# Problem details:
Tally the lines of these entries that include "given"; respond with only that tally.

# Data:
####################

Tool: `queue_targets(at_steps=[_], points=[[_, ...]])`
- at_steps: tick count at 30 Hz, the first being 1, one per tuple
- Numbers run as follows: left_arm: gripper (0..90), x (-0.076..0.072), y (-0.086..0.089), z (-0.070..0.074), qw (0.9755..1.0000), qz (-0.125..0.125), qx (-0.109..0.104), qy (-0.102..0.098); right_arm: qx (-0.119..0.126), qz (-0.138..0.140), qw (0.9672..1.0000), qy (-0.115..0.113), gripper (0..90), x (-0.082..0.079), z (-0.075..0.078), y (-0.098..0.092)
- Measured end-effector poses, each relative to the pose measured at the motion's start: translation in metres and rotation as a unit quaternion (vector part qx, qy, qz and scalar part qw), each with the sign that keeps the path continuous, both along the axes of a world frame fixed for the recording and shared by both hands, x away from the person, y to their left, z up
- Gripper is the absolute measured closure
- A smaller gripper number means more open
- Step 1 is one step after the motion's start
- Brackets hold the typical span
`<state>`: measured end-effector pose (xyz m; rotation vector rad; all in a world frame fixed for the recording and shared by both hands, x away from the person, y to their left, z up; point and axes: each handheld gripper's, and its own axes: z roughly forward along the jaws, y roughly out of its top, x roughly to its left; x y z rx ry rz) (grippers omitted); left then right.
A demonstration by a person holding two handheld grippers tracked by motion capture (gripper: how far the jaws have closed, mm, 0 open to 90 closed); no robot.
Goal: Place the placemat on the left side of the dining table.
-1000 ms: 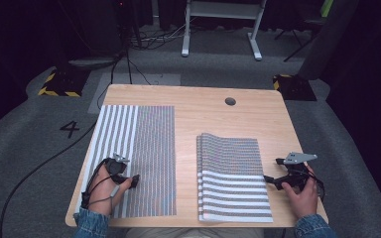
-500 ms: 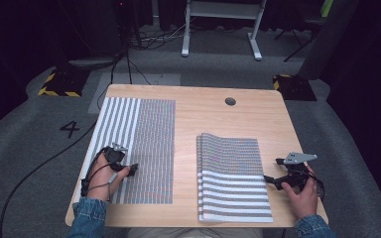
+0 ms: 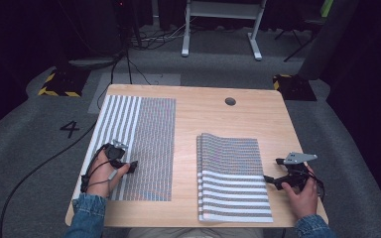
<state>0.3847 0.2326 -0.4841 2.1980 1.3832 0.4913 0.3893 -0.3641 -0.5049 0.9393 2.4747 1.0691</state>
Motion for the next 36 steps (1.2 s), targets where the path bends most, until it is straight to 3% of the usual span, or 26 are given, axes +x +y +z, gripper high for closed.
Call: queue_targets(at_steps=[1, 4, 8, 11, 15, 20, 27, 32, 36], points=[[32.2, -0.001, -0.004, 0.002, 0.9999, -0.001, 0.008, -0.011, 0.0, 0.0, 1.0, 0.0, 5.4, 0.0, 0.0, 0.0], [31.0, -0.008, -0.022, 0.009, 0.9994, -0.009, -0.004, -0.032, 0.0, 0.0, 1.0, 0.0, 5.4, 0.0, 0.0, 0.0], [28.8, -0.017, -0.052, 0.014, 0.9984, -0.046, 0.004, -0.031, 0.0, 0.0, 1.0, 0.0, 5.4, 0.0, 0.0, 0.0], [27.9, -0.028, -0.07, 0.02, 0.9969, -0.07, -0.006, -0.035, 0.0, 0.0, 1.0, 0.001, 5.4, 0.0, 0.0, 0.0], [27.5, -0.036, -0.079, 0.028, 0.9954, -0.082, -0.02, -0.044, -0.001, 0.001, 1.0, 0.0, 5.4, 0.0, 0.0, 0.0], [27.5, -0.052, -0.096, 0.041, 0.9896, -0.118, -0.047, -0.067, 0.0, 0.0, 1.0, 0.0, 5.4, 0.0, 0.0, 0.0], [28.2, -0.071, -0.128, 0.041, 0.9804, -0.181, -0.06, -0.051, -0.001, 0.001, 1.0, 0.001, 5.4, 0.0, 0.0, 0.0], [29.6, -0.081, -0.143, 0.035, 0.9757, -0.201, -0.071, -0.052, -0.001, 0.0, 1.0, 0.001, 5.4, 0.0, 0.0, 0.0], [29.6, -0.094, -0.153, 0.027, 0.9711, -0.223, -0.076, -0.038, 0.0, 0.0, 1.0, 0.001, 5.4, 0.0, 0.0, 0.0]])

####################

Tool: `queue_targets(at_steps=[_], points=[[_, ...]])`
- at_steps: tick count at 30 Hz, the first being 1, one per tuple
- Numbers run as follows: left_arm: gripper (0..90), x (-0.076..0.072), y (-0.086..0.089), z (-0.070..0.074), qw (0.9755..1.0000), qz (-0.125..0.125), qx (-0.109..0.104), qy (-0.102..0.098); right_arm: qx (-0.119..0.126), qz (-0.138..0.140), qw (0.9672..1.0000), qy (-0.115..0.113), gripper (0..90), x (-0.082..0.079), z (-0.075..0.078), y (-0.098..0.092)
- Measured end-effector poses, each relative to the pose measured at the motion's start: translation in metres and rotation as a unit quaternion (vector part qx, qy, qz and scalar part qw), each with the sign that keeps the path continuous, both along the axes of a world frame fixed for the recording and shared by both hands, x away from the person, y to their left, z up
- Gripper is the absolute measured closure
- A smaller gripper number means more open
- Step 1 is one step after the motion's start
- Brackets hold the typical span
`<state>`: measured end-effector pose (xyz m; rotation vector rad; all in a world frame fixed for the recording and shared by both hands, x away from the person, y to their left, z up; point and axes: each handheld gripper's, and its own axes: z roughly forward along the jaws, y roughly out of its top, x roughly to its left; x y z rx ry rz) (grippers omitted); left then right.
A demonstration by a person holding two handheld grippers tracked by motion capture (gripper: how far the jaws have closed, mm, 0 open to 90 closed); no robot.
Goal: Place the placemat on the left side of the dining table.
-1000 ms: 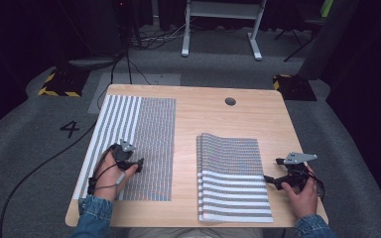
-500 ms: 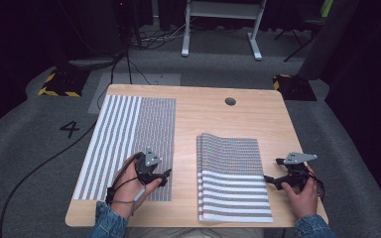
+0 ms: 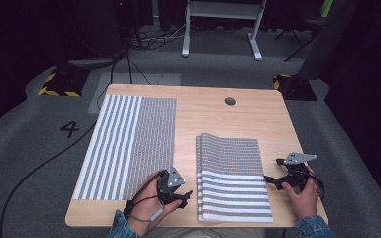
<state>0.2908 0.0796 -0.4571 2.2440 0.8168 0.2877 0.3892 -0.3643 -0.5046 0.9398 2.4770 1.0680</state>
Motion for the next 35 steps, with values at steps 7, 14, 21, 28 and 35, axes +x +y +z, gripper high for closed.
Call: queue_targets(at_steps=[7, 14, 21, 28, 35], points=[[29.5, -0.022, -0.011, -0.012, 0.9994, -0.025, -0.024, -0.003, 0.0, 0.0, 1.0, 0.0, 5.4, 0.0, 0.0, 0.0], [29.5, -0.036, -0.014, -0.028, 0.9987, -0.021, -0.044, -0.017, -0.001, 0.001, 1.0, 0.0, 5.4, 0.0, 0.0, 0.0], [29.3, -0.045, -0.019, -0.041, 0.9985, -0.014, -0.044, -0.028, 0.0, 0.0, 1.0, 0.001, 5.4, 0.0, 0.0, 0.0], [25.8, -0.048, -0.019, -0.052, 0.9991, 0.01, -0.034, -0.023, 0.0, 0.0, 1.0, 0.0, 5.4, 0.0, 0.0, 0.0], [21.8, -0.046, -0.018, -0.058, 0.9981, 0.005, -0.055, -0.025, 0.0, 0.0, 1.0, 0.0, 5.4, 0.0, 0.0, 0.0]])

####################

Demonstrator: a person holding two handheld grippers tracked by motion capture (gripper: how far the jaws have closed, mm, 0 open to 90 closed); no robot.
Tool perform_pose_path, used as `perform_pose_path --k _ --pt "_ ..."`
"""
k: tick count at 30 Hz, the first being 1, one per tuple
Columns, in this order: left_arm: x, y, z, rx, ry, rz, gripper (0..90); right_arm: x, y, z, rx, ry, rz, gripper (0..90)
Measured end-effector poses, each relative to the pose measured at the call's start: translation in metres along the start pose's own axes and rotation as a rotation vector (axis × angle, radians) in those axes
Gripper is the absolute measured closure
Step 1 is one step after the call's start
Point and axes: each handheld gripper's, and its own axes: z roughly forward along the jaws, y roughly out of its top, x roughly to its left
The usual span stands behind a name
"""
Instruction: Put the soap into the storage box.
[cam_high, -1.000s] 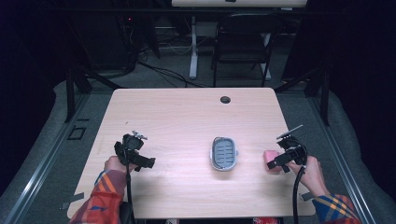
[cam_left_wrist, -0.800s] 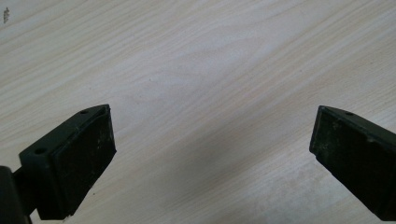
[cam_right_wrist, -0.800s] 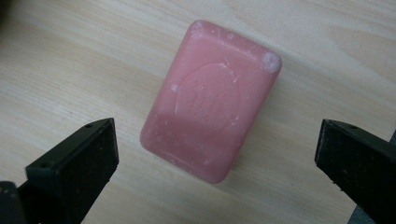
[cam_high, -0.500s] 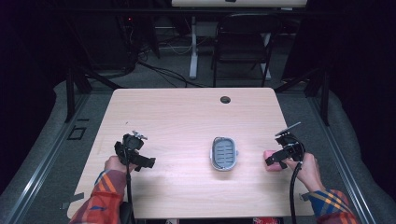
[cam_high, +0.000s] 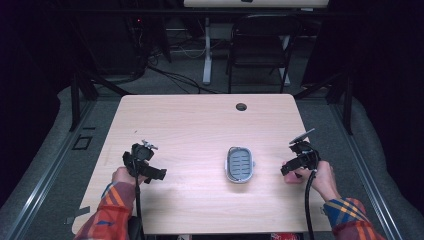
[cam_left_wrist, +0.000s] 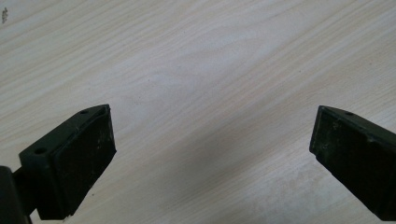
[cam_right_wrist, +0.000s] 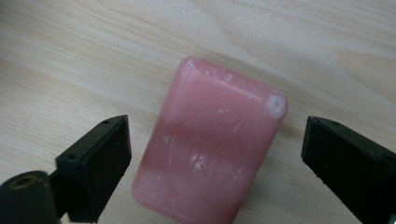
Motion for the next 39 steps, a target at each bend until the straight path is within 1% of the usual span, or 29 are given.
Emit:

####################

# Task response:
2